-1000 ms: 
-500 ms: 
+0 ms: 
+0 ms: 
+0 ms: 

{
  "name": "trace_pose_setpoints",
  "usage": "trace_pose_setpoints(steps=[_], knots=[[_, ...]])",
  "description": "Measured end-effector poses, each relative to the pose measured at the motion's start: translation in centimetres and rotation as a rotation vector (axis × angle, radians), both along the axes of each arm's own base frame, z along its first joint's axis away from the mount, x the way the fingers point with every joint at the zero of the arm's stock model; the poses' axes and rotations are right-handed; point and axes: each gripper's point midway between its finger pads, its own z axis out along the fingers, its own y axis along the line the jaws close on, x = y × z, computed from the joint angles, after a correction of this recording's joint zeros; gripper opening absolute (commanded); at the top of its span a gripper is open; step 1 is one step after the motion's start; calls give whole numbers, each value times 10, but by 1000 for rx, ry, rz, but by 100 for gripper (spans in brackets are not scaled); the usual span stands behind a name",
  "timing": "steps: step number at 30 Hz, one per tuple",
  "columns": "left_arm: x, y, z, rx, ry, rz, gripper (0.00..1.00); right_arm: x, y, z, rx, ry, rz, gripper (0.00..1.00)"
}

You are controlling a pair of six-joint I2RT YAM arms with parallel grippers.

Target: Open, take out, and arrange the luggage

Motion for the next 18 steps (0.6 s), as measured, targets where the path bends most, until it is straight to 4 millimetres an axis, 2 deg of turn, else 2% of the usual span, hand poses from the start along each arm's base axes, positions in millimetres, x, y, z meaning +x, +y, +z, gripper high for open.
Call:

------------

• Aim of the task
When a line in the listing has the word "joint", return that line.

• Result below
  "description": "Measured end-effector poses, each relative to the pose measured at the motion's start: translation in centimetres and rotation as a rotation vector (axis × angle, radians), both along the axes of each arm's own base frame, z along its first joint's axis away from the mount, x the way the fingers point with every joint at the zero of the arm's stock model; the poses' axes and rotations are right-handed; point and axes: each gripper's point midway between its finger pads, its own z axis out along the fingers, its own y axis along the line the jaws close on, x = y × z, computed from the joint angles, after a correction of this recording's joint zeros; gripper opening absolute (commanded); at the top of its span a gripper is open; step 1 is one step after the motion's start; calls give whole numbers, each value times 10, but by 1000 for rx, ry, rz, but by 100 for gripper (spans in brackets are not scaled); the usual span stands behind a name",
You are controlling a pair of six-joint I2RT YAM arms with parallel grippers.

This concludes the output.